Authors: Tonghui Li, Yuanfang Guo, Zeming Liu, Heqi Peng, Yunhong Wang

Published: 2025-03-04 11:11:14+00:00

AI Summary

This paper proposes Knowledge Injection based deepfake Detection (KID), a novel approach that injects knowledge about real and fake data distributions into a ViT-based backbone model. This improves generalization performance in deepfake detection by addressing the limitations of existing methods that overlook the essential role of real data knowledge.

Abstract

Deepfake detection technologies become vital because current generative AI models can generate realistic deepfakes, which may be utilized in malicious purposes. Existing deepfake detection methods either rely on developing classification methods to better fit the distributions of the training data, or exploiting forgery synthesis mechanisms to learn a more comprehensive forgery distribution. Unfortunately, these methods tend to overlook the essential role of real data knowledge, which limits their generalization ability in processing the unseen real and fake data. To tackle these challenges, in this paper, we propose a simple and novel approach, named Knowledge Injection based deepfake Detection (KID), by constructing a multi-task learning based knowledge injection framework, which can be easily plugged into existing ViT-based backbone models, including foundation models. Specifically, a knowledge injection module is proposed to learn and inject necessary knowledge into the backbone model, to achieve a more accurate modeling of the distributions of real and fake data. A coarse-grained forgery localization branch is constructed to learn the forgery locations in a multi-task learning manner, to enrich the learned forgery knowledge for the knowledge injection module. Two layer-wise suppression and contrast losses are proposed to emphasize the knowledge of real data in the knowledge injection module, to further balance the portions of the real and fake knowledge.

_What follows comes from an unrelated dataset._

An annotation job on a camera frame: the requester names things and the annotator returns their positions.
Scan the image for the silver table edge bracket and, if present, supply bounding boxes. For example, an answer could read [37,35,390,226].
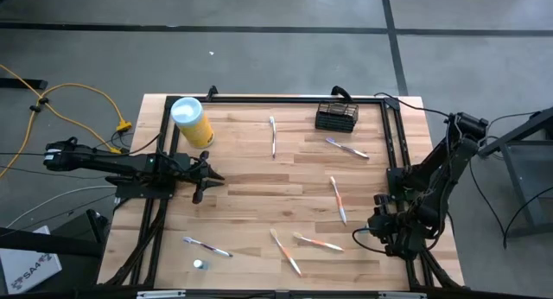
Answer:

Extensive experiments have demonstrated that our KID possesses excellent compatibility with different scales of Vit-based backbone models, and achieves state-of-the-art generalization performance while enhancing the training convergence speed.


Key findings
KID achieves state-of-the-art generalization performance across multiple datasets, outperforming existing methods on high-quality forgery datasets. The approach demonstrates excellent compatibility with different ViT-based models and improves training convergence speed.
Approach
KID uses a multi-task learning framework with a knowledge injection module to learn and inject knowledge into a ViT-based model. A coarse-grained forgery localization branch helps enrich forgery knowledge, while layer-wise suppression and contrast losses balance real and fake knowledge.
Datasets
FF++, Celeb-DF-v2, DeepFakeDetection, DeepFake Detection Challenge public test set, Wild-Deepfake
Model(s)
ViT-based models (ViT/B-16, DinoV2, LeVit), RetinaFace (for face detection)
Author countries
China